> **Instructions for the task**
Go line by line through the data and copy those with the word "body".

> **Data extract**
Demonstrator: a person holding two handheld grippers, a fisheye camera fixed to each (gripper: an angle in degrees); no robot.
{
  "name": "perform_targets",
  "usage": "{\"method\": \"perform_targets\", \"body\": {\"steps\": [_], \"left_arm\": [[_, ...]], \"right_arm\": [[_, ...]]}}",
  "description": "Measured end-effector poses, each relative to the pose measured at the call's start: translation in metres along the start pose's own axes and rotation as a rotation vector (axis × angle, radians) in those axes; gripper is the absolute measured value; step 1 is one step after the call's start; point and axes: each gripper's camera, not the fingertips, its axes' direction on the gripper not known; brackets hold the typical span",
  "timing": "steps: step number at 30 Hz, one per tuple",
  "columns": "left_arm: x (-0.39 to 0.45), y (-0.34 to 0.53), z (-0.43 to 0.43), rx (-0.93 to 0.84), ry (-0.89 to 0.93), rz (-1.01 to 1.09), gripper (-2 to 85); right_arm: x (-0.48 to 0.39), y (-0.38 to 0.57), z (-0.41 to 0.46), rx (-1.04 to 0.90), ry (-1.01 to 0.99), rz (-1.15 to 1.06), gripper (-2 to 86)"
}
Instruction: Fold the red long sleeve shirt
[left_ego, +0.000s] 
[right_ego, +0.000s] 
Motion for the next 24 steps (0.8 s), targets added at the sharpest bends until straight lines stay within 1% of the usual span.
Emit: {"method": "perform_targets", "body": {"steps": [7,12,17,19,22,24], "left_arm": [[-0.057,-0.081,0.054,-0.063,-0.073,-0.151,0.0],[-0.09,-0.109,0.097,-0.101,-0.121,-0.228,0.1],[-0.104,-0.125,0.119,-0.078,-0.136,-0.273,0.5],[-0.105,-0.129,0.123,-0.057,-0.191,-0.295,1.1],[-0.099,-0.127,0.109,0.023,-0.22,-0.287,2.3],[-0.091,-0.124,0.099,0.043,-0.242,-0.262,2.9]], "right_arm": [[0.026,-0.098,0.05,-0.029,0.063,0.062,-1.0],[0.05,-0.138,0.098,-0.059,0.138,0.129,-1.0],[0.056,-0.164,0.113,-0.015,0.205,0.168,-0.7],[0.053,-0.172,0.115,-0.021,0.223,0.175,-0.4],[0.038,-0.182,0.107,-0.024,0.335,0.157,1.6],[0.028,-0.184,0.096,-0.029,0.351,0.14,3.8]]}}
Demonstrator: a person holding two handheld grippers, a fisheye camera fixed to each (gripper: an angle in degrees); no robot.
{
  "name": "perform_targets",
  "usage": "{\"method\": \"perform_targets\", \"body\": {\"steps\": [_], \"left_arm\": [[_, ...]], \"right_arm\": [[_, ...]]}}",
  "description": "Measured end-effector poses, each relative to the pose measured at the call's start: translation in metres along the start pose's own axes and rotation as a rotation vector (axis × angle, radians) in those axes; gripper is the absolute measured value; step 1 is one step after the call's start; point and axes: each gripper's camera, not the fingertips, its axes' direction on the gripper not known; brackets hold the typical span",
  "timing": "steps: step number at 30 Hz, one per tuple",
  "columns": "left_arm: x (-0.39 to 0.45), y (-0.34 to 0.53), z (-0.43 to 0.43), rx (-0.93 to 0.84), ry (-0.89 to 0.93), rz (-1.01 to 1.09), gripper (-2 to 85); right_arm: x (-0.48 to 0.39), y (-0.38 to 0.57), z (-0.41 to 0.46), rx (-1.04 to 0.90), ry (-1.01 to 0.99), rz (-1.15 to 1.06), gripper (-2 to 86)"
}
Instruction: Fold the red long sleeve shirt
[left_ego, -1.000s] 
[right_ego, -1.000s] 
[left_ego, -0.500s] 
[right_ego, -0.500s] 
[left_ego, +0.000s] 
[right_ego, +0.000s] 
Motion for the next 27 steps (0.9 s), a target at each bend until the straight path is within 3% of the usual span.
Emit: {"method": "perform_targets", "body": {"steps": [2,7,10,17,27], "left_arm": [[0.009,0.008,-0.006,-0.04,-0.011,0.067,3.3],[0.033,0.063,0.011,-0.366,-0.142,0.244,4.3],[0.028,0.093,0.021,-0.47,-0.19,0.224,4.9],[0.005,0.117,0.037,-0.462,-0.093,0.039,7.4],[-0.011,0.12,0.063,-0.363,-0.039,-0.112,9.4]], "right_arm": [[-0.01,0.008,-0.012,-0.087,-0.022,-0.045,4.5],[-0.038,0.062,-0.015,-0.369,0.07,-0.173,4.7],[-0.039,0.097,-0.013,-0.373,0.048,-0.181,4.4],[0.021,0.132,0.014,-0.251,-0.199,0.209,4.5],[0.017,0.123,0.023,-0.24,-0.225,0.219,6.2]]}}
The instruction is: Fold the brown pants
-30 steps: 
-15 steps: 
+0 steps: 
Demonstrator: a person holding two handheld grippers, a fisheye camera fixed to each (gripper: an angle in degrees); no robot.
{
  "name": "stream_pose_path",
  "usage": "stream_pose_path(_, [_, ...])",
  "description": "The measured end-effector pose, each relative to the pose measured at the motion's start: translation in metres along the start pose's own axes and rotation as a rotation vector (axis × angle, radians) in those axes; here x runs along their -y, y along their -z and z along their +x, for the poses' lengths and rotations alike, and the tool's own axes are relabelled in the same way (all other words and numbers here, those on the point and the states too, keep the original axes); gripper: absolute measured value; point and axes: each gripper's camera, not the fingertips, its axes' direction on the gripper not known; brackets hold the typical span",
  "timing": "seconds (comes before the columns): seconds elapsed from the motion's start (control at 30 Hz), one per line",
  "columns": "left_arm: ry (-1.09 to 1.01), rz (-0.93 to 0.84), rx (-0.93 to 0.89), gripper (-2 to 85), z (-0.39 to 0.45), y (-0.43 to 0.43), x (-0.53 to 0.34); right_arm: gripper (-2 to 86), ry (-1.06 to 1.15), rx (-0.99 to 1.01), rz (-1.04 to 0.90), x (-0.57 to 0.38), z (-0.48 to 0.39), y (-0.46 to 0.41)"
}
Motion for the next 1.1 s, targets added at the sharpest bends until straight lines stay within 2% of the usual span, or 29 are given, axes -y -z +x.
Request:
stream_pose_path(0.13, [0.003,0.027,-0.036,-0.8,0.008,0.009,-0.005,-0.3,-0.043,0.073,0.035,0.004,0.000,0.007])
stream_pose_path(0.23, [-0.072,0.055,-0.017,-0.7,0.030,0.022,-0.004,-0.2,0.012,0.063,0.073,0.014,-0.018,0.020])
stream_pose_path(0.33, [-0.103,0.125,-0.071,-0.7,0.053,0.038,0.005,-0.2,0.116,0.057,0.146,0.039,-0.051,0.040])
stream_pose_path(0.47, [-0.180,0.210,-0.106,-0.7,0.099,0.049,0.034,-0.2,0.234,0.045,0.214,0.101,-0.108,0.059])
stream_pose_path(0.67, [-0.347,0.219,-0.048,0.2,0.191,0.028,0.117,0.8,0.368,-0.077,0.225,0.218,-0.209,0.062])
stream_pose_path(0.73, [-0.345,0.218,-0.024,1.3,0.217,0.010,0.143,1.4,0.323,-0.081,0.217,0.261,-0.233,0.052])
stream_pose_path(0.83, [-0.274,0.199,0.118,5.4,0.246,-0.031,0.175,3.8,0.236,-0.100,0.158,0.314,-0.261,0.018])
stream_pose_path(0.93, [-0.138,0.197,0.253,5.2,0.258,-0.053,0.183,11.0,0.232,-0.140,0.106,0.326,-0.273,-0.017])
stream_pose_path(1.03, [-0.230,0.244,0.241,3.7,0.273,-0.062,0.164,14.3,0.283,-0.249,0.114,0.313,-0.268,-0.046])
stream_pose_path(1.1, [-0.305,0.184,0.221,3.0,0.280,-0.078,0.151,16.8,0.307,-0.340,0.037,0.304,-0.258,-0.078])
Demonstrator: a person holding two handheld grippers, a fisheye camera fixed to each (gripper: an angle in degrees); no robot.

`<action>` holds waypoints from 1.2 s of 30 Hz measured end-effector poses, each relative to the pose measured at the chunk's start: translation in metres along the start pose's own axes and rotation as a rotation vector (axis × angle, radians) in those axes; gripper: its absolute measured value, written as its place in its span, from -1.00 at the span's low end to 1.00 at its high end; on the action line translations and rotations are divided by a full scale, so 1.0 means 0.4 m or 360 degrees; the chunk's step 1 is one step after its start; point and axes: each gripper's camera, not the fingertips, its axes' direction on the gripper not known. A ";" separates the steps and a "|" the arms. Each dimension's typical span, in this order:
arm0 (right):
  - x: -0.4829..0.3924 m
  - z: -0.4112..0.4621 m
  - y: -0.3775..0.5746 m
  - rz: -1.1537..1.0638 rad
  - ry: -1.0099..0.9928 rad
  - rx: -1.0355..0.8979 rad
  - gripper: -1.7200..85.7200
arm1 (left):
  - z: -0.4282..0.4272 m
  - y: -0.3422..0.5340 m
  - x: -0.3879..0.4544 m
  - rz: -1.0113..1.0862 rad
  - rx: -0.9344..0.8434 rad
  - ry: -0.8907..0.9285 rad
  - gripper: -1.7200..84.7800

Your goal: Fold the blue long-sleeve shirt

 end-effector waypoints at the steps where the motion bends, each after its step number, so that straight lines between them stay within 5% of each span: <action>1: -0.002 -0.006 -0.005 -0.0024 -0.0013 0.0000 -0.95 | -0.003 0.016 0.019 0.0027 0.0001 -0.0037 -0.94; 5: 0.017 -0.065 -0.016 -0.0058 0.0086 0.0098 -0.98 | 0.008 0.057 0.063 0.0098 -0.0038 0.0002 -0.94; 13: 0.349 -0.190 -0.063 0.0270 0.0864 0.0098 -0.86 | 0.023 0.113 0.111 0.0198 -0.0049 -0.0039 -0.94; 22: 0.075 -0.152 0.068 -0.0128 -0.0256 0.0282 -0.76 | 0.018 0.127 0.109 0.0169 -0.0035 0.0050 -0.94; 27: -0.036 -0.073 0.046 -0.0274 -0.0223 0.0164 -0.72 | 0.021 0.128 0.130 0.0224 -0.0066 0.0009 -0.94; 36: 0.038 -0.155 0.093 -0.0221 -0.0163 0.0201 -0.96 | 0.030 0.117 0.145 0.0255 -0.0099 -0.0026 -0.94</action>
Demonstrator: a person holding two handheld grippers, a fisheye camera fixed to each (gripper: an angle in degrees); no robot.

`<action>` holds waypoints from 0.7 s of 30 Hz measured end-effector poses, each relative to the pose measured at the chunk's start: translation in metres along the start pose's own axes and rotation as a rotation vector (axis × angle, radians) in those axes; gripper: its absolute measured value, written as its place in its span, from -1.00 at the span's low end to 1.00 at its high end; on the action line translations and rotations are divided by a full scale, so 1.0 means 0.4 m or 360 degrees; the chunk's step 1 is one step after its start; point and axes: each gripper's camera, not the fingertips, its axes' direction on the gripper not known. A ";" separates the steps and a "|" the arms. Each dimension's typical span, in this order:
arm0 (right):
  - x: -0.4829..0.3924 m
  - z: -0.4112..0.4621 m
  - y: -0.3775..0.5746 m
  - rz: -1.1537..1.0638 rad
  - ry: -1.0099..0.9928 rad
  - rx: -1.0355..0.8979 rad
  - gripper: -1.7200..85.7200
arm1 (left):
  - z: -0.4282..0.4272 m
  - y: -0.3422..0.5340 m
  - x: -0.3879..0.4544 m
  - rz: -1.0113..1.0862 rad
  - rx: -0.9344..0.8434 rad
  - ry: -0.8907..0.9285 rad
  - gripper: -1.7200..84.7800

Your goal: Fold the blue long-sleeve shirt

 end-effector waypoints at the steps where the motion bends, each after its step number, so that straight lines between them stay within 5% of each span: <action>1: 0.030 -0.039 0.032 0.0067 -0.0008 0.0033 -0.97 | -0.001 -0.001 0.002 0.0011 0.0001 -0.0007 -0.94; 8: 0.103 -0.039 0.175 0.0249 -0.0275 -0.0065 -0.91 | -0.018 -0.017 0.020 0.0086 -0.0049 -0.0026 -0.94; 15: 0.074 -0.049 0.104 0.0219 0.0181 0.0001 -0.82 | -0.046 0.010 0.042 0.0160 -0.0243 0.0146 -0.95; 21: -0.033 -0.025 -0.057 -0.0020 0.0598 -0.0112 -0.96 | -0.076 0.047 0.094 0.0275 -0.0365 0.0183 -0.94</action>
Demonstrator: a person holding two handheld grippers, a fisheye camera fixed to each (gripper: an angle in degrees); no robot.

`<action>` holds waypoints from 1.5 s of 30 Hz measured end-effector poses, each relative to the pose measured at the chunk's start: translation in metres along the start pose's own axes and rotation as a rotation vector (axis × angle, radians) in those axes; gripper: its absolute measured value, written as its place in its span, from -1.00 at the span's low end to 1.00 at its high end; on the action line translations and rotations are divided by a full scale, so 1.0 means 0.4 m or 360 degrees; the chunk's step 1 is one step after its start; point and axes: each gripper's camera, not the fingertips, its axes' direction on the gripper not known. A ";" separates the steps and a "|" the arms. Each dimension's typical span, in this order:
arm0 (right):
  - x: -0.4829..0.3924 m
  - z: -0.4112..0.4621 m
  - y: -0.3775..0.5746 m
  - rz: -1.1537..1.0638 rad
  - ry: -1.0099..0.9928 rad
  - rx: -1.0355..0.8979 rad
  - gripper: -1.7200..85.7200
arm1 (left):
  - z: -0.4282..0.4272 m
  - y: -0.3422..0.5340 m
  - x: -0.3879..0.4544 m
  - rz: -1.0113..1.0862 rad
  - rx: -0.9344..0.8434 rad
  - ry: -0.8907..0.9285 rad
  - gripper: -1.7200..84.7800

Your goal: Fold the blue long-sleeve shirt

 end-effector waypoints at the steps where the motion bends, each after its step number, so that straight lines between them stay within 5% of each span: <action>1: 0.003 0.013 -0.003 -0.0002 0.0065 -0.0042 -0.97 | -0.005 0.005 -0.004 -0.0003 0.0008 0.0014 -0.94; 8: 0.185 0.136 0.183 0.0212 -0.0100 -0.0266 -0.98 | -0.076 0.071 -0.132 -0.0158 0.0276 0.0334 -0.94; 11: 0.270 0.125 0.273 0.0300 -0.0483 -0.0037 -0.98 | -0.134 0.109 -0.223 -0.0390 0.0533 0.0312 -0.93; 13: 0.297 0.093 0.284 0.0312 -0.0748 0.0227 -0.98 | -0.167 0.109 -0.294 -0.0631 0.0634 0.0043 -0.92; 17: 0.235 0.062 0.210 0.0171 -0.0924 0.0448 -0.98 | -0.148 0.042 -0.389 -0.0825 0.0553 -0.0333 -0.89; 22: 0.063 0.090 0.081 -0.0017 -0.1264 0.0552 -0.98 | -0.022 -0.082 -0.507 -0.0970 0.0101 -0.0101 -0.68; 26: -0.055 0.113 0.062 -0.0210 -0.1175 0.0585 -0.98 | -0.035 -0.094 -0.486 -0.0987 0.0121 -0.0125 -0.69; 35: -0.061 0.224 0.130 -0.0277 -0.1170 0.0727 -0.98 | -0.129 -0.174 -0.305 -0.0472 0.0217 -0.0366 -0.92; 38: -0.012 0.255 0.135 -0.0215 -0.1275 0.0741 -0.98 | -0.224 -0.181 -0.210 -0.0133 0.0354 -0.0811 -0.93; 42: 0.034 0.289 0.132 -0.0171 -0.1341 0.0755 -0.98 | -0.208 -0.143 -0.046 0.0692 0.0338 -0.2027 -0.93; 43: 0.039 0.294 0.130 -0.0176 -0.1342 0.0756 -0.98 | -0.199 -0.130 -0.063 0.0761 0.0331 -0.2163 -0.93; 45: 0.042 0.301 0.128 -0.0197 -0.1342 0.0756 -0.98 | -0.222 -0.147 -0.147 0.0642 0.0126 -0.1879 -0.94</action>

> **Finished exercise**
  "usage": "{\"method\": \"perform_targets\", \"body\": {\"steps\": [_], \"left_arm\": [[_, ...]], \"right_arm\": [[_, ...]]}}",
Emit: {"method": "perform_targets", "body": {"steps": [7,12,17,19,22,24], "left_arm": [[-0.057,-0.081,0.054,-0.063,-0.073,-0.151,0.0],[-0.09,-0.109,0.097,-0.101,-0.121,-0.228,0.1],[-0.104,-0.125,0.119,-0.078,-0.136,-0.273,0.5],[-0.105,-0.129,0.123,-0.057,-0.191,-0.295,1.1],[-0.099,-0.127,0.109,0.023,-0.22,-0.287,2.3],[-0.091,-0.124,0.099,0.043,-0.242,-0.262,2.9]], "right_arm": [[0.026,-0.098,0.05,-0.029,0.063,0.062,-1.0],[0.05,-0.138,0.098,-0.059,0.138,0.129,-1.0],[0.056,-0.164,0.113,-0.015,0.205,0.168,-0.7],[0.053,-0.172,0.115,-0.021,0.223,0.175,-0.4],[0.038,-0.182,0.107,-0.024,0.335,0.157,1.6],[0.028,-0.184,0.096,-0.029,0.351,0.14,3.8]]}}
  "usage": "{\"method\": \"perform_targets\", \"body\": {\"steps\": [_], \"left_arm\": [[_, ...]], \"right_arm\": [[_, ...]]}}",
Emit: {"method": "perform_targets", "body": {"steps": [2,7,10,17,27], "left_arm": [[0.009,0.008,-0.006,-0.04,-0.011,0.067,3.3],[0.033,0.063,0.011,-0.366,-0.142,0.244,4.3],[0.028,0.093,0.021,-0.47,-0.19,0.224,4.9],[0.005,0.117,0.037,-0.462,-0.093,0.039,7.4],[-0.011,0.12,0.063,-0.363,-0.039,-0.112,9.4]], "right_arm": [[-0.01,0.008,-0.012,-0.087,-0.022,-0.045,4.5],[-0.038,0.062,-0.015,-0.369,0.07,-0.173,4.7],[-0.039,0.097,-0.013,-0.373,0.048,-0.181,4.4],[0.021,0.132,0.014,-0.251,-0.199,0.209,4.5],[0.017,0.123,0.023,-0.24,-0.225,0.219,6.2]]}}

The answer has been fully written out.